Última orquesta


El polen se pegaba bajo las gomas en las ventanas del autocar, que dibujaba una columna de humo negro a su paso. Miguel había aprendido a leer con ruido en sus trayectos de autobús, más largos desde que por fin llegara la primavera. El atasco crecía como el polen, y las moscas y los coches se importunaban mutuamente en la autopista.

Egisto, disponiendo la muerte y la moira, me asesinó, con mi esposa maldita, invitando a su casa, al darme una comida, como alguien mata un buey en su establo. Homero cantaba a Miguel en su viaje a Madrid, y hacía las veces de orquesta un motor de treinta años con cáncer terminal. ¡La muerte anunciada en una vieja edición de tapa dura en un difunto cacharro rodante! Llegó a Moncloa con polen en su nariz, sudor entre los dedos, y con las masas. Ahora, a esperar al Dieciséis, otra hora más con suerte y estará de nuevo frente a su violín.

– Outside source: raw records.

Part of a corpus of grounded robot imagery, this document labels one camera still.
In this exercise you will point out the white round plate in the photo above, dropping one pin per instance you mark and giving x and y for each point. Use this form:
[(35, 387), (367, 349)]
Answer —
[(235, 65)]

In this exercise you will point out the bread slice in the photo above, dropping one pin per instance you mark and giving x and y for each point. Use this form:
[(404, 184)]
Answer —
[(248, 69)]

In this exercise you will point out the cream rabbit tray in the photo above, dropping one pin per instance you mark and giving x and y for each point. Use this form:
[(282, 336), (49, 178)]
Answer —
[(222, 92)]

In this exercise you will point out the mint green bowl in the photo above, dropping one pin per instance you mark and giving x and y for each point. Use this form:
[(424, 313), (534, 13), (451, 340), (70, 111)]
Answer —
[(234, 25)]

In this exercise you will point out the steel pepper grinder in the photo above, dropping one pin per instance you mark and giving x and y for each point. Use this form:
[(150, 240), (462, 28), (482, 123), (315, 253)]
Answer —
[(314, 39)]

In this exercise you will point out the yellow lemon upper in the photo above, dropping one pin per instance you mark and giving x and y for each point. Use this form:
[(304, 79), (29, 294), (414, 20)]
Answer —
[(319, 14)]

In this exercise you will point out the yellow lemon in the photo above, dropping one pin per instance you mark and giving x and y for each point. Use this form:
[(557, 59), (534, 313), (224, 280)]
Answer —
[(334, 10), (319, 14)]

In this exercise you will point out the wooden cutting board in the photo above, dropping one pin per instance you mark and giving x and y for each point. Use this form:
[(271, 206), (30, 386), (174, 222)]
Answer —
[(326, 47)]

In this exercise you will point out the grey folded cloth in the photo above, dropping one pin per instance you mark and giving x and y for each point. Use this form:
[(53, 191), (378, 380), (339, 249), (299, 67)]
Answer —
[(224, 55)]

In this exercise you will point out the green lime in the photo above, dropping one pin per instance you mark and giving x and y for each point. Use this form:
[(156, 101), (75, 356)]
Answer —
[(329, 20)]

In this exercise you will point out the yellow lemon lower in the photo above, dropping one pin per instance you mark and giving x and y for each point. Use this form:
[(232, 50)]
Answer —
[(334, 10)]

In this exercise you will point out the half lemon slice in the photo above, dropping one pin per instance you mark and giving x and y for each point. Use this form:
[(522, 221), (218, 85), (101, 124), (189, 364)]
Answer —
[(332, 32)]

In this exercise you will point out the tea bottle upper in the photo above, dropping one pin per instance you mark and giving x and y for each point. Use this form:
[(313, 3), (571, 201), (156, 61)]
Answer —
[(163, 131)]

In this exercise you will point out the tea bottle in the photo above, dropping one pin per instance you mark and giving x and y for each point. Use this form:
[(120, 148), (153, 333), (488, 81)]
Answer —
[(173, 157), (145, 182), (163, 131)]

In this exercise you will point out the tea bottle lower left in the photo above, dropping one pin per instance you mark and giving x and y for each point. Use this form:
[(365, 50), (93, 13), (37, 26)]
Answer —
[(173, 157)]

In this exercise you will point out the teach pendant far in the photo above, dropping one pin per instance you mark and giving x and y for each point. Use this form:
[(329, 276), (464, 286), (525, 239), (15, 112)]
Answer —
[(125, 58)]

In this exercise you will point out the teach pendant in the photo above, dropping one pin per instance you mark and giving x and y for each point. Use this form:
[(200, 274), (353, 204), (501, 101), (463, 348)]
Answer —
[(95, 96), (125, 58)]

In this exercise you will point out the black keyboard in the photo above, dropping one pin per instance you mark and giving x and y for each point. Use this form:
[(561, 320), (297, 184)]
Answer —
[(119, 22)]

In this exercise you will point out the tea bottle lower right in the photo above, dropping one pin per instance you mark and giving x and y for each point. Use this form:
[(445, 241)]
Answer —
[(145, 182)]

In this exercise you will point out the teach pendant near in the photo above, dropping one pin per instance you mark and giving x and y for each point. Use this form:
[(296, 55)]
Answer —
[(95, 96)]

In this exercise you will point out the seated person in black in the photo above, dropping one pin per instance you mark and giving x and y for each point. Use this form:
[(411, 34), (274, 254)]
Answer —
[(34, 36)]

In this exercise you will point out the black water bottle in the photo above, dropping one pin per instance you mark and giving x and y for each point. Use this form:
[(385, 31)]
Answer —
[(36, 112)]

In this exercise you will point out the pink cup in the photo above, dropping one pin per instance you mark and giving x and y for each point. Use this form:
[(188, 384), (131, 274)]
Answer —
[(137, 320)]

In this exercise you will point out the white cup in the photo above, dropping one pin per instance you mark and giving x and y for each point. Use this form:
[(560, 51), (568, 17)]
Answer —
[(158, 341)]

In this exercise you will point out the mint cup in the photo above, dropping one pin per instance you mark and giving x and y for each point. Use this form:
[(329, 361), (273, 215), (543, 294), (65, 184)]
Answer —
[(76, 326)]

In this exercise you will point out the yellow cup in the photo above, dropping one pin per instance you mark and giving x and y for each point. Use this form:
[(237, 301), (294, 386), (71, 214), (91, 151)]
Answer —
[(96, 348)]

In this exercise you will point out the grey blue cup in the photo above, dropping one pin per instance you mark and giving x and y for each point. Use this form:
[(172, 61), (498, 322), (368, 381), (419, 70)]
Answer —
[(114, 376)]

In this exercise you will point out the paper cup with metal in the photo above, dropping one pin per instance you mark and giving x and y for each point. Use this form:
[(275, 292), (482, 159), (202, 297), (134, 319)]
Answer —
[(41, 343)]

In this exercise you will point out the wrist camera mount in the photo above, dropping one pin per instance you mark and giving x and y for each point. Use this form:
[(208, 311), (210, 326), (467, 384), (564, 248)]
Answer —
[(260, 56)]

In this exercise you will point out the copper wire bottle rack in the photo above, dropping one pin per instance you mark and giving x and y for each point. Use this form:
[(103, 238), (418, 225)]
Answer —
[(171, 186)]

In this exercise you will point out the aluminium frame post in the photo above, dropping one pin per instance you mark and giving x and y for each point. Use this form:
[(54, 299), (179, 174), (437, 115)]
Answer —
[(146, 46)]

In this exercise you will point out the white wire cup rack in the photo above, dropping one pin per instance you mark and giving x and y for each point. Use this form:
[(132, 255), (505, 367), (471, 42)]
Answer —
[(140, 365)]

Dos semanas desde el último viaje similar, más de siete meses desde su primera suplencia en el Auditorio Nacional, desde la primera vez que escuchó la promesa: “quien sigue la consigue”, habrá un puesto fijo en la Orquesta Nacional para él en cuestión de semanas, o meses, pero sólo si era paciente y sólo si era aplicado. Cada vez eran menos los conciertos en los que se le requería; uno cada tres semanas últimamente, y el director ni se le acercaba a saludar en los ensayos, no como al principio, cuando le invitó a comer enfrente del estudio en un  día de nieve intempestiva, y alabó su talento. El primer violín, un gallo de novela de Javier Marías, con su melena al viento y sus maneras de Don Juan oxidado, le trataba como si le hubieran rescatado del Parque del Retiro. Miguel había compartido conservatorio con él un año, y entonces no se comía ni media rosca. ¿Era menor que él?

Maldito Auditorio, maldita Orquesta Nacional cuyo premio nunca llega. Lo había dicho algunas veces pero pensado menos. Esta vez, lo tenía claro: era la última.

¿Sube, o no?, oyó de la mujer a los mandos del dieciséis, y pensó que era muy guapa. Le recordó a su madre de joven, con su pelo de nebulosa y sus labios de mucha carne. Su madre, ella hubiera sabido decirle qué hacer: que se plantara, probablemente, ya está bien de tanto aguantar por un sueldo miserable, alguien vendrá después a reconocer su talento.

¿Cuánto ganará esta chica por conducir el autobús? Ocho horas al día, con sus descansos y sus paisajes urbanos cambiantes, ¿y quién sabe más de autobuses que yo, que llevo treinta años montado en uno? Podría ser conductor. Podría ser muchas cosas, pero violinista ya no. Algo tengo que hacer.

Fue en la calle Príncipe de Vergara, a la altura de Diego de León, donde un camión cisterna del Canal de Isabel II ocupó el carril contrario y le dio al Dieciséis de comer acero y agua, llevando a la muerte a dos, funestos invitados como los de Egisto: una conductora de autobús de melena suelta, que resultó llamarse Carmen, ser madre de dos y de Moratalaz, y una conocida promesa del violín, de Villalba,  el primero en debutar en Viena a los quince, y a quien esperaba este jueves, en el Auditorio Nacional, una oferta para ocupar una plaza permanente en la Orquesta Nacional.